Ha de notarse que esta versión agrega una frase a la que se da en Mateo; una parte cayó junto al camino 'y fue hollada'. ¿Qué es esto de hollar? Se huella con la planta del pie. El hombre toca el mundo material, el que registran sus sentidos, con la planta del pie. Y en el lenguaje de las parábolas esto significa el nivel más literal, natural, externo y sensual de la mente humana. Se refiere a la mente que piensa apoyándose en lo externo. El rito del lavado de pies significa haber lavado la mente, haberla librado de las taladas de los sentidos, de lo aparente. En Juan (XIII, 17), tras haberles lavado los pies. Jesús dice a sus discípulos: 'Si sabéis estas cosas, bienaventurados seréis si las hiciereis. Pues si yo, el señor y el Maestro, he lavado vuestros pies, vosotros también debéis lavaros los pies los unos a los otros. Porque ejemplo os he dado, para que como yo os he hecho, vosotros también hagáis.
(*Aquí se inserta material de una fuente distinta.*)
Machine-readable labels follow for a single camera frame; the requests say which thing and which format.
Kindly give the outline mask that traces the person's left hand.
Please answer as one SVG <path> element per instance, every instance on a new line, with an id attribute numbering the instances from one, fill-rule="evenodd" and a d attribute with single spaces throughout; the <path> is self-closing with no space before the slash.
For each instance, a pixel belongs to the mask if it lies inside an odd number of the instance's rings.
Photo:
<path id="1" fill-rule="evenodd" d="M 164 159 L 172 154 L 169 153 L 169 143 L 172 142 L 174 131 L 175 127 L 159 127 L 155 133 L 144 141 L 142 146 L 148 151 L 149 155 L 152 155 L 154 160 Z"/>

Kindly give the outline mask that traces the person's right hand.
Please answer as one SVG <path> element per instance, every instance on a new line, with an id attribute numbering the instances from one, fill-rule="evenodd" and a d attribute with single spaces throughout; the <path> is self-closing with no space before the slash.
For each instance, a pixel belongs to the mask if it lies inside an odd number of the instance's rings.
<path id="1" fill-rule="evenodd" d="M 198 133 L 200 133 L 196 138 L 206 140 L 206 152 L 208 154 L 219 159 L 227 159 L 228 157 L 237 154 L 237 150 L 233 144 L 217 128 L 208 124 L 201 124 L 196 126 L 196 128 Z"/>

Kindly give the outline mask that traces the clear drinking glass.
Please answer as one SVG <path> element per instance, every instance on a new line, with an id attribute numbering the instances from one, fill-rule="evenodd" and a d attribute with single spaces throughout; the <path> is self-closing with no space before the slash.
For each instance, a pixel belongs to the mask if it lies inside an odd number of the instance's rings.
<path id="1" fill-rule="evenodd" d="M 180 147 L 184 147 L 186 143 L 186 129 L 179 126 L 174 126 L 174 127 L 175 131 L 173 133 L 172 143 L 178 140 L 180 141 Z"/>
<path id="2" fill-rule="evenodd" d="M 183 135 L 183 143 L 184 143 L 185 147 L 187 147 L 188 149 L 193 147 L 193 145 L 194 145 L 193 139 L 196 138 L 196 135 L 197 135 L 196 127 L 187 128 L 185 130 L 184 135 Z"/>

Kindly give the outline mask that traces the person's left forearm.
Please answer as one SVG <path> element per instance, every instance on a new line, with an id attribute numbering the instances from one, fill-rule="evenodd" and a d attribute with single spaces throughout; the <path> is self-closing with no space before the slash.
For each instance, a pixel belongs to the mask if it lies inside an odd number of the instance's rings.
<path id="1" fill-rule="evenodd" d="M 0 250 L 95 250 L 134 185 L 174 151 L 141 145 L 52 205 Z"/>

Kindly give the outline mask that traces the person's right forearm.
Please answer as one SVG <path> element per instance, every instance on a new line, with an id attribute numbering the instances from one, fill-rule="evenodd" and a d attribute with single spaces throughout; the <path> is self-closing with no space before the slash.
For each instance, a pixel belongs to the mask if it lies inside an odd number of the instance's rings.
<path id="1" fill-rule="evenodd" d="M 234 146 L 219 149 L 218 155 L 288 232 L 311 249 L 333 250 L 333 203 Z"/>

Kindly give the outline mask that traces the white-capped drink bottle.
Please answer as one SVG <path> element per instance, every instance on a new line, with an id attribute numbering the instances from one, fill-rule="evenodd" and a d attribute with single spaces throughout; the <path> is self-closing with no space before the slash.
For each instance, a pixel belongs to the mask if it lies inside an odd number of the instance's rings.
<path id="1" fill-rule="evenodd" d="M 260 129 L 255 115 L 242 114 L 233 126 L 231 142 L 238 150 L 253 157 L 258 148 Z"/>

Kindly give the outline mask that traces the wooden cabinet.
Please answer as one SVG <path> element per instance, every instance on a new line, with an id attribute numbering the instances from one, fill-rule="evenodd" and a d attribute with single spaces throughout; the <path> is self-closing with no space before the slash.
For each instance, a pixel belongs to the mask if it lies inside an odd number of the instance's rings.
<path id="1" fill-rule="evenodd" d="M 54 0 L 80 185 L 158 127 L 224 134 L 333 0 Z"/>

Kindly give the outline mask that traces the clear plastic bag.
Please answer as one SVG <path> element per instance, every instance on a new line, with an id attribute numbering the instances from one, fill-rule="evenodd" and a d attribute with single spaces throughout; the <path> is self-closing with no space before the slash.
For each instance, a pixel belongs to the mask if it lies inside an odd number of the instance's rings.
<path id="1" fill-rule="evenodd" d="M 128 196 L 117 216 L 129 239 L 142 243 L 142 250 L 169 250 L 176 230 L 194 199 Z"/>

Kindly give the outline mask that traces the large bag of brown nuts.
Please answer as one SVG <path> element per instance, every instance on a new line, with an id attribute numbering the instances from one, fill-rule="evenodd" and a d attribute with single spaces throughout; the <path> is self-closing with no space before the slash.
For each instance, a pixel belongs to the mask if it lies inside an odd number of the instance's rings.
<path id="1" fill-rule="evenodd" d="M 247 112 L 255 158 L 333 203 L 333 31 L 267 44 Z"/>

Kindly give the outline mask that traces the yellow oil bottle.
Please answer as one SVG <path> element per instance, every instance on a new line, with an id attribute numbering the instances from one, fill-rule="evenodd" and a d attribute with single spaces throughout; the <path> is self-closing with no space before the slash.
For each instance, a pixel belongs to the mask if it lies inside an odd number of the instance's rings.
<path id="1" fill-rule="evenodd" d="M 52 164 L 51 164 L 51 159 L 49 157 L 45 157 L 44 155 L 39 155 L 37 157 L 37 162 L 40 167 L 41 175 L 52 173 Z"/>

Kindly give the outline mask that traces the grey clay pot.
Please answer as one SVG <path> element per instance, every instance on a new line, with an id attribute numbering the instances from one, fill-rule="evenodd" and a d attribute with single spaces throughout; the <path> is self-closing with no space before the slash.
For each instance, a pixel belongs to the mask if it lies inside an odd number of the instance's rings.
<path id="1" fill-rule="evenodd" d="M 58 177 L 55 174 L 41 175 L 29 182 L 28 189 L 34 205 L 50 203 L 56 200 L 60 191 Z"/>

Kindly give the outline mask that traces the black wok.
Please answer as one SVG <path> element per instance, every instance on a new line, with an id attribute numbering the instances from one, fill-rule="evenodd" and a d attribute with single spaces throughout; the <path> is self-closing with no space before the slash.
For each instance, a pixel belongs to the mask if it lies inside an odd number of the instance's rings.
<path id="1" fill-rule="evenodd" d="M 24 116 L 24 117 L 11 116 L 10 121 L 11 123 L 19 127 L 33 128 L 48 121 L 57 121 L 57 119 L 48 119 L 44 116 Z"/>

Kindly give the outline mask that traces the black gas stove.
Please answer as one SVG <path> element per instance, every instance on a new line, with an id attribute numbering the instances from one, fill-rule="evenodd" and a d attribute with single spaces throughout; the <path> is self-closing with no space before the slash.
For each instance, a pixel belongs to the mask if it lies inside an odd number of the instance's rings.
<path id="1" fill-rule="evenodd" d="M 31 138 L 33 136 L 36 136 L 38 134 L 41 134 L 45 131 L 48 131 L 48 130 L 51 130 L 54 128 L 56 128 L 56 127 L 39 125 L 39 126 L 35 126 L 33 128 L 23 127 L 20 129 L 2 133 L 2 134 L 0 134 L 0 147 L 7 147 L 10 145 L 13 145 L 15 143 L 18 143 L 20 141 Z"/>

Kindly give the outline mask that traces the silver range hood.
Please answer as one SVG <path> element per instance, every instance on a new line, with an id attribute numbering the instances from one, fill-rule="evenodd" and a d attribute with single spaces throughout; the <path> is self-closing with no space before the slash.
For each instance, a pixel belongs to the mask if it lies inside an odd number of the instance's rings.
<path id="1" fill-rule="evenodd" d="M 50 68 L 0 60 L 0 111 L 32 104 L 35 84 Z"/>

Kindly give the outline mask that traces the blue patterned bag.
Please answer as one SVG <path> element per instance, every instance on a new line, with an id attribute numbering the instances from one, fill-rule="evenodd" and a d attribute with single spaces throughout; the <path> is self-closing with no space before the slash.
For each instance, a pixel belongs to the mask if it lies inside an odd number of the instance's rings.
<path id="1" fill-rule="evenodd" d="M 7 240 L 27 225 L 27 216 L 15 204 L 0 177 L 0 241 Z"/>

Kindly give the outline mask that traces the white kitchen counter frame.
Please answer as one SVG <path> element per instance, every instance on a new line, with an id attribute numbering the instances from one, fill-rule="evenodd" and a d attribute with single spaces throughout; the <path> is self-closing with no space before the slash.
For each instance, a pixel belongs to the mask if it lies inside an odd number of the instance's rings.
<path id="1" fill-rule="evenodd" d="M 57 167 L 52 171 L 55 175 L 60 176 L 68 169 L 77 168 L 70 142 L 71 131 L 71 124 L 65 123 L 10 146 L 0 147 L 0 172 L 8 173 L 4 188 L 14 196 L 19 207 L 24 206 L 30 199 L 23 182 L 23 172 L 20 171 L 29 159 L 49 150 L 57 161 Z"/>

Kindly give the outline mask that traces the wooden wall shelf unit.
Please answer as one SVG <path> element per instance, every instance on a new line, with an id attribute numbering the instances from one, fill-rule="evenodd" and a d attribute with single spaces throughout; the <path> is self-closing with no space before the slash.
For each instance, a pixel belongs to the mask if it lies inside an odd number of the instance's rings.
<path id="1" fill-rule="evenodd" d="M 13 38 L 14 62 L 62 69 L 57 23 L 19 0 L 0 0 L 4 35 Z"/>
De cierto, de cierto os digo: el siervo no es más que su señor, ni el apóstol es mayor qué el que le envió. Si sabéis estas cosas bienaventurados seréis, si las hiciereis.'
Pero si el hombre no piensa ni entiende sino lo que le muestran los sentidos, no puede lavar su mente natural. Todavía no puede pensar ni entender lo que tratan las ideas esotéricas. Es necesario tener presente en todo momento que el esoterismo comienza partiendo de algo que los sentidos externos no muestran. Proviene de lo invisible en uno mismo. No empieza con la observación del mundo exterior, sino con la observación de sí mismo, con el mundo invisible que cada cual lleva en sí. Creo que os haría mucho bien procurar daros cuenta de lo que aquí se quiere decir con que la propia observación no es asunto de los ojos físicos, ni del oído físico, ni algo que se ha de palpar. Es un asunto interno, que dista mucho de los sentidos. Cuando Cristo dijo (Lucas, XVII-20): 'El reino de Dios no vendrá con advertencia', se refirió a que no es cosa de los sentidos, no es algo que podamos advertir por fuera, sino algo interno, un estado de evolución interior por sobre nosotros, o por encima de nosotros, y en nosotros, en la escala vertical del posible conocimiento del ser. Esta escala comienza con la propia observación a la luz de las ideas de la enseñanza esotérica. Entonces se empieza a entender por qué, siendo uno tal cual es, el Reino de los Cielos es inalcanzable y se necesita un largo período de trabajo en sí mismo antes de poder siquiera soñar con semejante logro. ¡Cuan lejos estamos del Reino de los Cielos! Pero ¡cuan maravilloso es comenzar a ver el camino que hacia él conduce! Y esto es lo que las ideas esotéricas pueden mostrar a quien las busque y atesore. Cosa maravillosa es comprender que la bondad maquinal no puede conducir sino a la maldad maquinal. Y también es maravilloso darse cuenta de lo que significa luchar contra la propia maquinalidad.